Required work: Each record below must be returned exactly, with no line left out.
━━━━━━
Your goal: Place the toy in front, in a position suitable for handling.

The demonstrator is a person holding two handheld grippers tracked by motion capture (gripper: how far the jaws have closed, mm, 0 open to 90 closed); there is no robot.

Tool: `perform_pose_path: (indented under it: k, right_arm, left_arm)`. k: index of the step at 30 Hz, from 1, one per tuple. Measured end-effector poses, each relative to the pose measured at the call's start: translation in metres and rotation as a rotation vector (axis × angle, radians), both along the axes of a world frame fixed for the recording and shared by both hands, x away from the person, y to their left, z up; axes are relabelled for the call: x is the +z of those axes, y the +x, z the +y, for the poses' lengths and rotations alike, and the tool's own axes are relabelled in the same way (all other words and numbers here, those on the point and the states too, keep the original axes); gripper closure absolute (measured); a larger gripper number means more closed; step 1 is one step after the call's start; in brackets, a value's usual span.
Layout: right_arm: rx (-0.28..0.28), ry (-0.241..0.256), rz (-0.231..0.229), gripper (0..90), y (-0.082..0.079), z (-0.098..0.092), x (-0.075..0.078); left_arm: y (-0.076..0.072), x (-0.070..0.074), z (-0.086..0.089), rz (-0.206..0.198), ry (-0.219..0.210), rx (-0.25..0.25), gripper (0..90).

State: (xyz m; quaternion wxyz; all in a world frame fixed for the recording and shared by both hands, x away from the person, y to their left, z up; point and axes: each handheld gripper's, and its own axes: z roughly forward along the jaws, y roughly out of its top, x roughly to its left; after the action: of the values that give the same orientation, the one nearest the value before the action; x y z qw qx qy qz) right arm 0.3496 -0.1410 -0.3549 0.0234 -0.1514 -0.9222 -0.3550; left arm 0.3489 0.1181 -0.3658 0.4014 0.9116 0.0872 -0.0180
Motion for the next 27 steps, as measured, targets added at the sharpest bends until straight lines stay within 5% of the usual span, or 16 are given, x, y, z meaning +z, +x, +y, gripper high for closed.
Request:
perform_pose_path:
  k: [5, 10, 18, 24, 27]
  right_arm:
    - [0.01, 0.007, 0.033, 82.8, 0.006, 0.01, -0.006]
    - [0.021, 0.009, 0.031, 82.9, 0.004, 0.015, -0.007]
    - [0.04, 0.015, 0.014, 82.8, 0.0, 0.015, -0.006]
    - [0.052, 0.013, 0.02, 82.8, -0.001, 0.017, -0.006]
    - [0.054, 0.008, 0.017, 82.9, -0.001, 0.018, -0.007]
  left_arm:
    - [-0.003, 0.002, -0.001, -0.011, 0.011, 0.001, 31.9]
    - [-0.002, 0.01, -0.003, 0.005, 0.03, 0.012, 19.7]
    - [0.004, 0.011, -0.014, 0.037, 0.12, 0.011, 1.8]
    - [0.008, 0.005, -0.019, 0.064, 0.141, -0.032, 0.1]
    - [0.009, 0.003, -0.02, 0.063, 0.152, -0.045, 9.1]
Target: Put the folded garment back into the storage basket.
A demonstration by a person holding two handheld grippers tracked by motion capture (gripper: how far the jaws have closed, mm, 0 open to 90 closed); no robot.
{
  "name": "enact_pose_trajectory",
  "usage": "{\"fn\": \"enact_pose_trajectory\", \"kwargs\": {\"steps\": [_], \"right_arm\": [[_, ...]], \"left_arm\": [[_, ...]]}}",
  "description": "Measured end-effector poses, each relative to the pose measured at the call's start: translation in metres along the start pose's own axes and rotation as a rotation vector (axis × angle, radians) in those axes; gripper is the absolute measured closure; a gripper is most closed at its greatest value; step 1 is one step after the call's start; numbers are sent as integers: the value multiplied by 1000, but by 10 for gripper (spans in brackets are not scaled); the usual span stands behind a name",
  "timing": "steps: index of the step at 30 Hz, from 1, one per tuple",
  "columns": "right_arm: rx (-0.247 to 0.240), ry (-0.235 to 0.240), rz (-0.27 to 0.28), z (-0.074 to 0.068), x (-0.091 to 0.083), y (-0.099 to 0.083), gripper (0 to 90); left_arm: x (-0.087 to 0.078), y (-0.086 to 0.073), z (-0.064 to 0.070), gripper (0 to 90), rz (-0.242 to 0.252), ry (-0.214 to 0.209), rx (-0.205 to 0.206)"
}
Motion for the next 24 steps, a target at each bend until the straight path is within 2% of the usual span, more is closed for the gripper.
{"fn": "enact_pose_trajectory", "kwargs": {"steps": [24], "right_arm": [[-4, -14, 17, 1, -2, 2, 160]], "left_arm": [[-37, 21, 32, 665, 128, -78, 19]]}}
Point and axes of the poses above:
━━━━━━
Written response:
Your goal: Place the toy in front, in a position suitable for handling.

The demonstrator is a person holding two handheld grippers tracked by motion capture (gripper: how far the jaws have closed, mm, 0 open to 90 closed); there is no robot.

Tool: `perform_pose_path: (indented under it: k, right_arm, left_arm)`. k: index of the step at 30 Hz, from 1, one per tuple. Measured end-effector poses, each relative to the pose measured at the call's start: translation in metres and rotation as a rotation vector (axis × angle, radians), both along the axes of a world frame fixed for the recording and shared by both hands, x away from the person, y to their left, z up; axes are relabelled for the call: x is the +z of those axes, y the +x, z the +y, for the poses' lengths and rotations alike, and the tool's own axes are relabelled in the same way (all other words and numbers here, those on the point and the states too, keep the original axes); gripper closure absolute (measured); a larger gripper number means more closed; step 1 is one step after the call's start; in brackets, a value's usual span.
Layout: right_arm: rx (-0.28..0.28), ry (-0.241..0.256), rz (-0.231..0.229), gripper (0..90), y (-0.082..0.079), z (-0.098..0.092), x (-0.075..0.078); left_arm: y (-0.076..0.072), x (-0.070..0.074), z (-0.086..0.089), rz (-0.206..0.198), ry (-0.219..0.210), rx (-0.25..0.25), gripper (0..90).

State: (xyz m; quaternion wxyz; all in a world frame fixed for the recording and shared by both hands, x away from the person, y to their left, z up; point and axes: each handheld gripper's, and its own axes: z roughly forward along the jaws, y roughly out of its top, x roughly to its left; after the action: of the values that give the same orientation, the one nearest the value before the action; x y z qw qx qy qz) right arm 0.3496 -0.1410 -0.3549 0.0234 -0.1514 -0.9222 -0.3550; left arm 0.3489 0.1181 -0.3658 0.4014 0.9116 0.0872 -0.0180
Motion for the next 27 steps, as measured, targets added at the sharpest bends until straight lines stay within 5% of the usual span, or 16 are given, x, y, z meaning +z, +x, +y, gripper high for closed.
Request:
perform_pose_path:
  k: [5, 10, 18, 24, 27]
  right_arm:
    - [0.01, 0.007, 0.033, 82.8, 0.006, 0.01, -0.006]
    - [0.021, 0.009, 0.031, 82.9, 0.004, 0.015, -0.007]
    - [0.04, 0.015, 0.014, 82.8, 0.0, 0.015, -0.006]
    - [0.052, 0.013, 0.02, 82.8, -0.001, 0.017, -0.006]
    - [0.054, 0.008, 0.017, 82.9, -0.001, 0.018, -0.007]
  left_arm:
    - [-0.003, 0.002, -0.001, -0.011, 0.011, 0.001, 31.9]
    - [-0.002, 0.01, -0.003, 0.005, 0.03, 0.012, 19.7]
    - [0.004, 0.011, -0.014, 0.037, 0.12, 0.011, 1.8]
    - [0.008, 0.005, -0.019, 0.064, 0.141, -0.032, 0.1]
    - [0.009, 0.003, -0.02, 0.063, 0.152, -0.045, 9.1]
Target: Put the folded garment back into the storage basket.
A demonstration by a person holding two handheld grippers tracked by motion capture (gripper: how far the jaws have closed, mm, 0 open to 90 closed); no robot.
{
  "name": "enact_pose_trajectory",
  "usage": "{\"fn\": \"enact_pose_trajectory\", \"kwargs\": {\"steps\": [_], \"right_arm\": [[_, ...]], \"left_arm\": [[_, ...]]}}",
  "description": "Measured end-effector poses, each relative to the pose measured at the call's start: translation in metres along the start pose's own axes and rotation as a rotation vector (axis × angle, radians) in those axes; gripper is the absolute measured closure; a gripper is most closed at its greatest value; step 1 is one step after the call's start; numbers are sent as integers: the value multiplied by 1000, but by 10 for gripper (spans in brackets are not scaled); the usual span stands behind a name",
  "timing": "steps: index of the step at 30 Hz, from 1, one per tuple",
  "columns": "right_arm: rx (-0.247 to 0.240), ry (-0.235 to 0.240), rz (-0.27 to 0.28), z (-0.074 to 0.068), x (-0.091 to 0.083), y (-0.099 to 0.083), gripper (0 to 90); left_arm: x (-0.087 to 0.078), y (-0.086 to 0.073), z (-0.064 to 0.070), gripper (0 to 90), rz (-0.242 to 0.252), ry (-0.214 to 0.209), rx (-0.205 to 0.206)"
}
Motion for the next 24 steps, a target at each bend until the straight path is within 2% of the usual span, more is closed for the gripper.
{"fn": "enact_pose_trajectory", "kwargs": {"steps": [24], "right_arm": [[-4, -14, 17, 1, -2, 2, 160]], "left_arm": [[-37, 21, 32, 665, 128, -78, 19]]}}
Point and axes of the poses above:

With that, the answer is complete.